Irregular Time-Series Papers

Time Series as Images: Vision Transformer for Irregularly Sampled Time Series (Code)

There are numerous algorithms (LSTM, TCN, Transformer) for time series modeling. (mainly for regular intervals and fixed-size numerical inputs) Models have been developed for irregular time series but they are highly specialized, requires substantial prior knowledge and efforts in model architecture selection and algorithm design

  • Main idea:
    • Transform irregularly sampled multivariate time series into line graphs
    • organize them into a RGB image format
    • Fine-tune a pre-trained vision transformer for classification using those images
  • Has superior performance over SoTA methods specifically designed for irregularly sampled time series.
  • Has strong robustness to missing observations. Surpasses the previous leading solution by 42% in absolute F1 score when half of the variables are masked in the test set.

  • Approach
    • Transform multivariate time series into a concatenated line graph image
    • Use a pre-trained vision transformer as an image classifier.

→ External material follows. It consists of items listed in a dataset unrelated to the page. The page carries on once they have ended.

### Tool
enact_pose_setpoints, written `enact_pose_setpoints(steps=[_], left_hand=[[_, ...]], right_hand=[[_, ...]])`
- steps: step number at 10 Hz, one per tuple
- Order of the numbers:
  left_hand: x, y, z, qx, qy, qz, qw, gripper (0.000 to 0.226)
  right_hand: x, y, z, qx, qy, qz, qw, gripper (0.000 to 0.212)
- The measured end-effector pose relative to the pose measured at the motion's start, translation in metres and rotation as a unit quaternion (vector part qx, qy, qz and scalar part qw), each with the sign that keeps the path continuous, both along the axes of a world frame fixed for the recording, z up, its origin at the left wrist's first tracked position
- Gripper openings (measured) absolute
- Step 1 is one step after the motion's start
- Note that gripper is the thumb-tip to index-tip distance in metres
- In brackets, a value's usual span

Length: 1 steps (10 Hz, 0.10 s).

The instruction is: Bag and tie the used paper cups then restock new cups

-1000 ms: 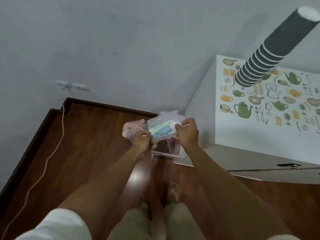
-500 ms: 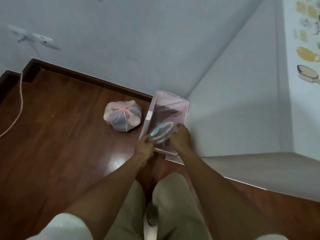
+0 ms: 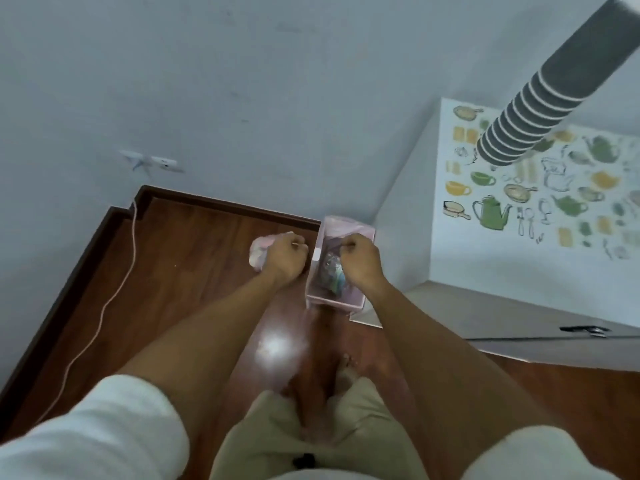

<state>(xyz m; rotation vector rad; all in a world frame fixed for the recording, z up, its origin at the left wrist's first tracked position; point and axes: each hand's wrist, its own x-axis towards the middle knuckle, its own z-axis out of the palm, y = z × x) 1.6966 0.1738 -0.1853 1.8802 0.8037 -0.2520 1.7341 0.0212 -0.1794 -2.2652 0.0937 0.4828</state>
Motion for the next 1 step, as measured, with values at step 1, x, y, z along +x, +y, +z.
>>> enact_pose_setpoints(steps=[1], left_hand=[[0.0,0.0081,0.069,0.069,-0.027,-0.055,0.996,0.025]], right_hand=[[-0.0096,0.0067,0.06,0.028,-0.011,-0.025,0.999,0.028]])
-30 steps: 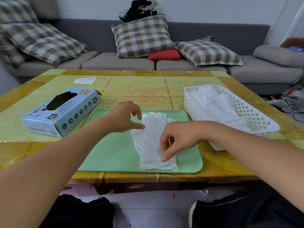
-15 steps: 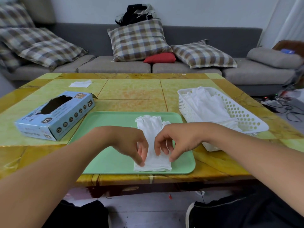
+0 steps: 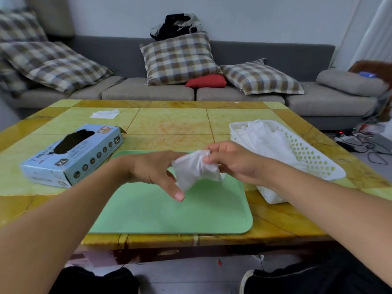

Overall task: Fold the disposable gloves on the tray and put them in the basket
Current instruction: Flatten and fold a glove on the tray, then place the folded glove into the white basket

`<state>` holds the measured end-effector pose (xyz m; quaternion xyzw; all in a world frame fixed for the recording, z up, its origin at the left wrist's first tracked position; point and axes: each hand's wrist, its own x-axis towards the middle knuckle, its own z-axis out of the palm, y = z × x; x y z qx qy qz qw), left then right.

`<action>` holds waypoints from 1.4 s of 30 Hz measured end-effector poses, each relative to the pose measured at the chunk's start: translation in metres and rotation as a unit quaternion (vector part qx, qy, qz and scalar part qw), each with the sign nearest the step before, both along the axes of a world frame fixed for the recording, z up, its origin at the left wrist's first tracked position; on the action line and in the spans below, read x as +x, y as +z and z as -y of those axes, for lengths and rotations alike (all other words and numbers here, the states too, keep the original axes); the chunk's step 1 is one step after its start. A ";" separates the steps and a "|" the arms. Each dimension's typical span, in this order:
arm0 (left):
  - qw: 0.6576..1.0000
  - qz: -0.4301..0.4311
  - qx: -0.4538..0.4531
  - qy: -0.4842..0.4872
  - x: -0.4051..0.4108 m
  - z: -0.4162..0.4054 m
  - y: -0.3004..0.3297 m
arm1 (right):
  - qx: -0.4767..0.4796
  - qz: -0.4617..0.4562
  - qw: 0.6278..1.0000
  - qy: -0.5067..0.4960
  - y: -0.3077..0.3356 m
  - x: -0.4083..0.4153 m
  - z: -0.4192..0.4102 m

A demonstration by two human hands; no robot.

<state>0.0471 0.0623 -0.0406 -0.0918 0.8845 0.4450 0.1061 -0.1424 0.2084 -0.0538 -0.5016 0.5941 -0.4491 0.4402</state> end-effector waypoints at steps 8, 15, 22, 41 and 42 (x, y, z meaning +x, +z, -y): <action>0.871 -0.290 0.221 0.330 -0.032 -0.022 0.023 | 0.013 0.343 0.938 -0.056 0.043 -0.007 -0.003; 0.830 -0.386 0.189 0.356 -0.060 -0.058 0.052 | -0.054 0.233 0.967 -0.089 0.057 -0.006 -0.029; 0.840 -0.400 0.236 0.280 -0.077 -0.093 0.092 | -0.169 0.166 0.951 -0.197 0.113 -0.022 -0.074; 0.907 -0.260 0.275 0.187 -0.140 -0.125 0.073 | -0.057 0.104 0.968 -0.223 0.109 -0.088 -0.134; 0.909 -0.257 0.271 0.187 -0.140 -0.124 0.075 | -0.055 0.107 0.968 -0.221 0.110 -0.090 -0.134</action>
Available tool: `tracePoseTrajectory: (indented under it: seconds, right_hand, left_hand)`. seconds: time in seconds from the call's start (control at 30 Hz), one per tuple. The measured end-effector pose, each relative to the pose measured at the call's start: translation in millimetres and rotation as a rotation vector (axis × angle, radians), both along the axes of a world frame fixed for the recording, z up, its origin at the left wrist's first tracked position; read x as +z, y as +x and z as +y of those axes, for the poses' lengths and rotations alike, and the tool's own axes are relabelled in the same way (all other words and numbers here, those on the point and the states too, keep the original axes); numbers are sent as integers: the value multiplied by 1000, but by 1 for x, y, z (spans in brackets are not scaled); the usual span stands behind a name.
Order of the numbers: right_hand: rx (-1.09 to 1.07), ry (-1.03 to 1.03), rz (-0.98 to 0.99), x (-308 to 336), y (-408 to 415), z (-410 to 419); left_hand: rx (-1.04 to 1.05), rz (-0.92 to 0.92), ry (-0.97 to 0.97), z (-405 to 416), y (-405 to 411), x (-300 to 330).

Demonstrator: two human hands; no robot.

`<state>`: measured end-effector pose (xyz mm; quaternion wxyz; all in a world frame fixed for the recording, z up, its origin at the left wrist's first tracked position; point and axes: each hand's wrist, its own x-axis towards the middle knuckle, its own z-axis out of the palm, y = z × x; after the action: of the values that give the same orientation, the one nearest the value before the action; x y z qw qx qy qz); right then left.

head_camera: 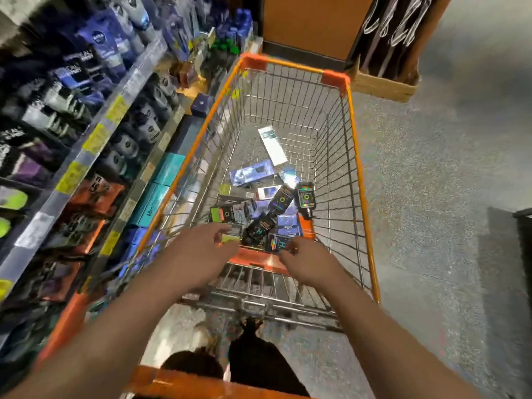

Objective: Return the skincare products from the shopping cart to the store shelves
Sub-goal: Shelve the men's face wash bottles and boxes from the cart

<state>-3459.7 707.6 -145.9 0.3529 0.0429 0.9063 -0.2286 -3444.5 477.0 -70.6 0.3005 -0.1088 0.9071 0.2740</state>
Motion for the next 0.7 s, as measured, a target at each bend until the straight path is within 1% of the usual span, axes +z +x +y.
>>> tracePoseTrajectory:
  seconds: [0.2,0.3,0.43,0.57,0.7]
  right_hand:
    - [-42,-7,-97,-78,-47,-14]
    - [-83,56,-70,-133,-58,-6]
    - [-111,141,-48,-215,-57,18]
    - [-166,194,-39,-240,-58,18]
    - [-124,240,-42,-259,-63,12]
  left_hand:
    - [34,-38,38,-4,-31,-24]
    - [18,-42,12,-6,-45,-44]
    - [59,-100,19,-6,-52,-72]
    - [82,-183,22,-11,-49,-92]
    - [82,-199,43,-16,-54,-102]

Data = $\{( S_i, y_i )|i = 1, · · · , N \}$, $N$ is the number of classes, $S_i$ is a Data sample (Can contain at most D types of observations, some may have no observation) $y_i ∈ \{1, · · · , C\},$ $C$ is no. of classes

  • Image creation
    • Plot the line graph for each variable (The scales of each line graph $g_{i,d}$ are kept the same across different time series $S_i$)
    • Used grid size of $l \times l$ or $l \times (l+1)$ based on the maximum number of variables present
    • Any grid not occupied by a line graph is kept empty
    • They studied the effects of different marker , line thickness, line types in the graph, the order of variables in the graph, and the colors used to represent lines for different variables.
  • Vision Transformer for Time series modeling
    • Vision Transformer (ViT) - Originally adopted from NLP
    • Input image is split into fixed-sized patches, and each patch is linearly embedded and augmented with position embedding.
    • The paper used Swin Transformer to reduce computational complexity.
    • They mention that the Swin transformer could transfer knowledge obtained from pre-training on natural images to their synthetic time series line graph, as the performance was drastically low without pre-training.
  • Tasks:
    • Sepsis prediction on P19 dataset
    • Mortality Prediction on P12 dataset
    • physical activity classification on PAM dataset.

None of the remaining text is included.